Fallen feathers–what to do with them? October 12, 2012
The season is here; my girls have officially begun molting. The question now is: What to do with their fallen feathers? They’re so pretty, it seems like a waste to just let them blow away.
When I first started keeping chickens years ago, I would spend fall days walking around the yard and plucking up fallen feathers. I keep lots of different breeds, so I always had a variety of feather colors: red, blue, chestnut, white, cream, buff, golden and so on. I liked the spangled feathers and the speckled feathers. I liked the barred feathers and the laced feathers. In fact, I gathered a mountain of fallen feathers, with the idea that they could be used to craft, at some point. I even picked up wild turkey feathers, blue jay feathers, cardinal feathers and any other fallen feathers that blew my way.
And… there they sit.
What do you do with a mountain of feathers? One year, I used some to decorate a “Mad Hatter” hat for Halloween. Another time, I gave an envelope full of them to a friend who thought she might want to use them in her jewelry making. I’ve tied them to twine for our cats, and have (unsuccessfully) tried to incorporate them into crocheted, catnip stuffed toys. I have offered my few rooster hackle and saddle feathers to my fly-fishing friends, while the larger fallen feathers I have sometimes used in foliage or flower arrangements.
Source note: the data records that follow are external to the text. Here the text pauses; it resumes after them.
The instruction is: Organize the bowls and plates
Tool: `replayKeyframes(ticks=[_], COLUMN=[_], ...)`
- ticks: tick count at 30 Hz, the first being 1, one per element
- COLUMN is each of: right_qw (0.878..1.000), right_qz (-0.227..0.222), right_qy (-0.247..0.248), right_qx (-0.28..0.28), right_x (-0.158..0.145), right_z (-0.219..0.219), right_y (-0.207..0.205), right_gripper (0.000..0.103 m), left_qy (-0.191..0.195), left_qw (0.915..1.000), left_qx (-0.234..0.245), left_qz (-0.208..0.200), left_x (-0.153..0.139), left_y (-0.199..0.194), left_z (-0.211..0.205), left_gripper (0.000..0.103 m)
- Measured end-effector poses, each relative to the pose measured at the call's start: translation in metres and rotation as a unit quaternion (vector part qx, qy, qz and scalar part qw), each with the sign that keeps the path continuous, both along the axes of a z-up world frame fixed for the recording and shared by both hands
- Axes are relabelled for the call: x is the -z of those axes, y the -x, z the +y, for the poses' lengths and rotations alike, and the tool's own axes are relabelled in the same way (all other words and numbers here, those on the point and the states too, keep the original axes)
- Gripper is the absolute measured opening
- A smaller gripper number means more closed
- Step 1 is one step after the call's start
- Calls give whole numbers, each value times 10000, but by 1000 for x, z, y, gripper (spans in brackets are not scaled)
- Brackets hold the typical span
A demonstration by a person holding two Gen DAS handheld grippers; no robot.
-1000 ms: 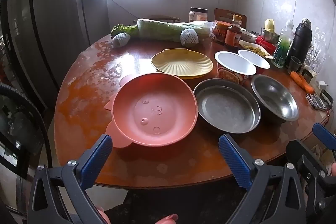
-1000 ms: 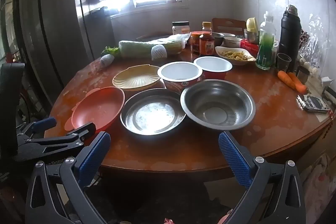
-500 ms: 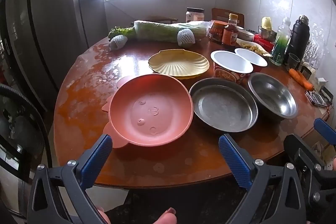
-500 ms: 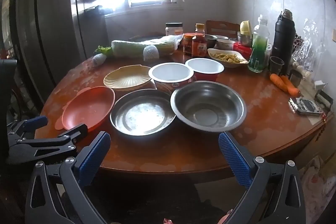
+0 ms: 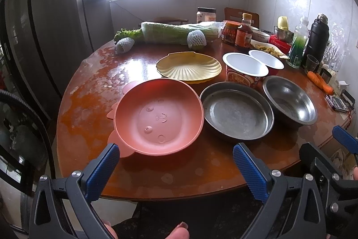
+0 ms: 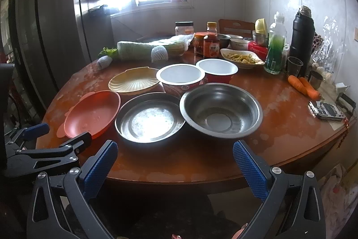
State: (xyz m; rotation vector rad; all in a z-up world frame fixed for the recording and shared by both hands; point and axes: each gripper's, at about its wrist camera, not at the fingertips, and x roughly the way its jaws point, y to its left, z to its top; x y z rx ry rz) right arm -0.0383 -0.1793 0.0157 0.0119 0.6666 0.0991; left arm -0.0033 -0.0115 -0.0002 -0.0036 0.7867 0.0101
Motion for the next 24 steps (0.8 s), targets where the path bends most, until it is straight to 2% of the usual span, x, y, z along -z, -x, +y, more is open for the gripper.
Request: replayKeyframes(ticks=[24], right_qw=[9999], right_qz=[38], right_qy=[-95], right_qx=[89], right_x=[0], right_z=[-5], right_y=[-2], right_gripper=[103], left_qy=[-6], left_qw=[10000], left_qx=[31], left_qz=[6], left_x=[0], left_y=[-1], left_z=[-3], left_gripper=[102])
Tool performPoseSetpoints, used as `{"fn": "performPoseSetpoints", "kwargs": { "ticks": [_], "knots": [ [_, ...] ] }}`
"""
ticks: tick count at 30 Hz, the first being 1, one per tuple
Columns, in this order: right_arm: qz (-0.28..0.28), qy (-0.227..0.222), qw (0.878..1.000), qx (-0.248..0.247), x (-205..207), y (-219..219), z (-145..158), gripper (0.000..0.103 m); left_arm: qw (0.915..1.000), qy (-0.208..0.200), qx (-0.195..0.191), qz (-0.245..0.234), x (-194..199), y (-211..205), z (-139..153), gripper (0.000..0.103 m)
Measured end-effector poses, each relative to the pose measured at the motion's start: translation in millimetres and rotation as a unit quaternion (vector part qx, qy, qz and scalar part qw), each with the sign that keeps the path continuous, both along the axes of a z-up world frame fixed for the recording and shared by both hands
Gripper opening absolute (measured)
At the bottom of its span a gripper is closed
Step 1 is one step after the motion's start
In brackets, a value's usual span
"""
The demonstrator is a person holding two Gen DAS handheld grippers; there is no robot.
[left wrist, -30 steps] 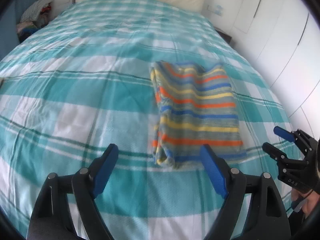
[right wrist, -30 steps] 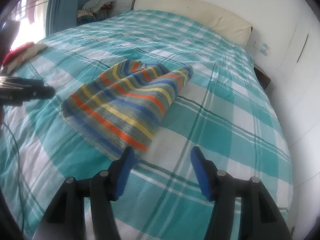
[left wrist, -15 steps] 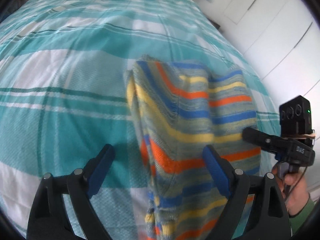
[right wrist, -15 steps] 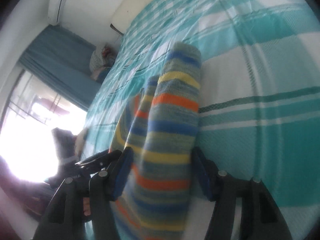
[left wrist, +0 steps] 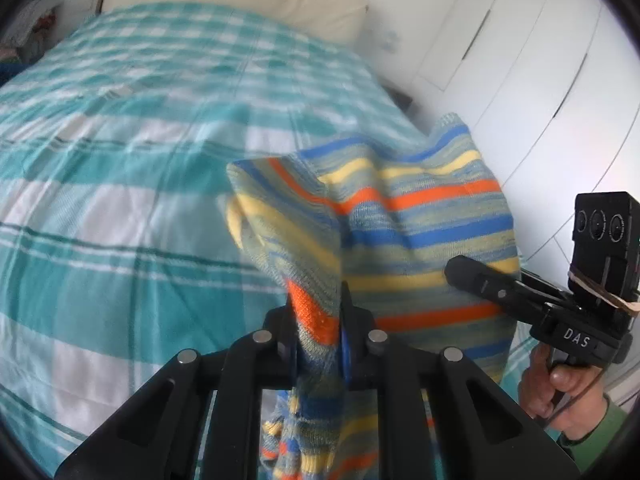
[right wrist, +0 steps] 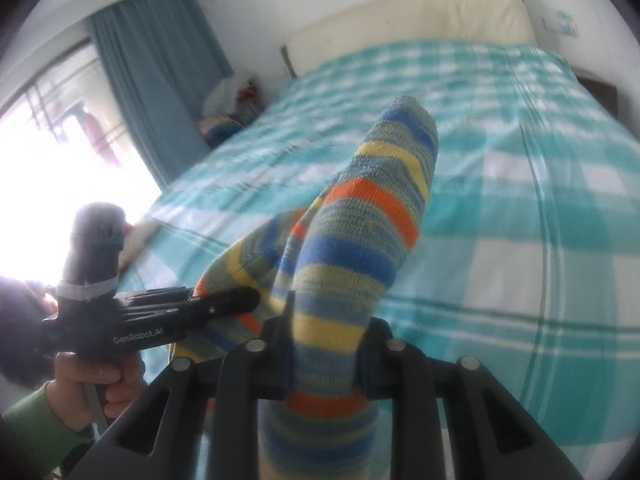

Still, I feel as if I’ve not quite grasped their potential. I have hundreds… and I’m doing nothing with them. They’re not the type of feathers that can be transformed into feather boas. I’m not really a feathers-in-my hair sort of girl, either. A wreath, maybe? A feather tree? Feather art? Feather prints?
I appeal to all you crafty chicken people out there: what do you do with your fallen feathers? (Or what would you do if you had more time?)